Banished Out of Boredom: A Series
Normally, with me out of the house for eight straight hours because of college, I wasn't around to see just how haunted my apartment was. And when I finally got home, I guess I passed out and slept so deeply that no demon, ghost, or whatever could wake me. Or maybe they were afraid to, since no one wants to be around me during the morning.
This all changed with COVID-19. Objects started moving on their own, lights flickered even when I changed them out, and I saw things out of the corners of my eyes.
But when the spirits had time to scare me, I had time to combat it.
So far, I've done four big DIY exorcisms, and probably a lot more unintentionally. I've decided to write this to document each one as best I can.
The first was this creepy-ass kid from around the 1880's, named Briar Williams. Bri-boy kept moaning about dying from tuberculosis every night at approximately 2:07 am, and wouldn't stop until five. He obviously had to go first, since Victorian era children are a lot more annoying than the Tumblr memes told me they would be. However, they were right about one thing: playing Kismet by XIX at full volume made poor Willy instantly evaporate. That's what the little shit gets for not even offering me cocaine-Cola.
The second one was a lot harder to exorcise. Not because I didn't know what to do or she was fighting back, but because this specific demon was kinda cute. Her name sounded like the Playstation motto in those ads when she said it, so I'll just be a nerd and call her Tomie. So I found this Junji Ito-looking baddie when I checked behind the shower curtain for serial killers, as one does. Of course, I wasn't expecting some aged-up Ring girl using my conditioner, so naturally, I panicked on this one. I spent a good minute balancing my feelings for her against her claws reaching for my throat, and ending up decided to hurl my Himalayan salt lamp at her. It actually worked really well, but when Tomie melted into the bath, I had to order a ton of Drain-O to get her out for good.
The third was a lot less stereotypical to horror movies, since she had died quite recently, 2007 to be precise. I had heard rumors of a teenage girl committing suicide in this very apartment, but had to live here anyway because of how cheap the rent was for being so close to my uni. I would actually say that this was one gave me the scariest experiences, since nothing could have physically prepared hungover me for hearing a distorted "it's Britney, BITCH" from my closet at midnight. Her name was Kat Foster, and despite the Spears reference, she was actually an "ironic" Myspace scene kid, which was another nightmare altogether. She terrorized me with readings from "My Immortal" and unwanted MCR karaoke until I got my Wiccan friends to schedule a banishing Zoom call meeting. I've been considering witchy things myself, now incorporating protective sigils and charms into my daily life to ward off other bad spirits.

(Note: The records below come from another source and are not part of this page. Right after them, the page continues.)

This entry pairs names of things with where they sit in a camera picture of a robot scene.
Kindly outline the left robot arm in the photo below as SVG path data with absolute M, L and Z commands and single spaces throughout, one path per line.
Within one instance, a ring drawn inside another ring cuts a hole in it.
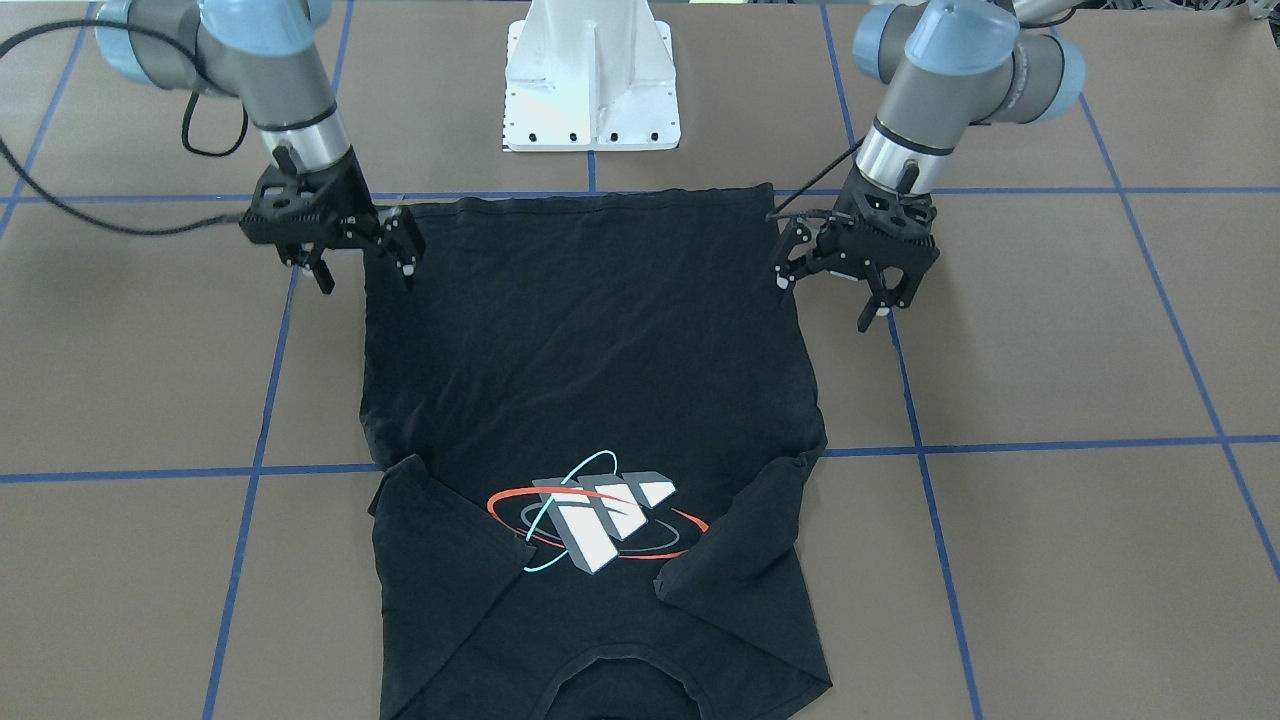
M 1078 46 L 1044 35 L 1066 1 L 928 1 L 873 6 L 852 54 L 886 87 L 870 127 L 847 151 L 852 168 L 828 210 L 773 211 L 780 290 L 828 272 L 861 281 L 858 329 L 908 307 L 940 256 L 932 191 L 973 126 L 1033 124 L 1062 115 L 1085 86 Z

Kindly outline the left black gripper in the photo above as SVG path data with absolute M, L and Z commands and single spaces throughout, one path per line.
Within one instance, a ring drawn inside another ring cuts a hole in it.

The fourth and most recent more of a local cryptid than a spirit, but I still handled that situation pretty well (if I do say so myself). I didn't exactly see it, but I knew I was in danger of that happening when I heard an unholy screech at the crack of dawn instead of, like, a rooster. I can't really describe it, but I can compare its energy to that of the song ARIES by Water Spirit. But this specific sound I heard then scratched my brain in a bad way, not a good one, so I had to act. The first thought that went into my smooth brain ended up being my first action: I screech back, imitating the monster but slightly louder. It then had the balls to repeat itself. And then I responded back. What started as an irrational fight-or-flight response turned into a 45-minute long argument/conversation/?. I ended up winning, at the cost of the landlord breaking in to find out what the commotion had been all about. I would say the he's more terrifying than any of the monsters I've faced so far, and, for that night, louder than both me and the cryptid.
I know that there are still more spirits out there, ones that could be terrorizing my neighbors too. And with the uncertainty of how much longer this pandemic could last, it could be a year before I can go back to school. That would mean facing different kinds of horrors, but at least it would be things I had already been used to before.
I don't know though: using saltwater guns to fend off demons is a lot cooler than standing up in front of a lecture hall and announcing a "fun fact" about myself.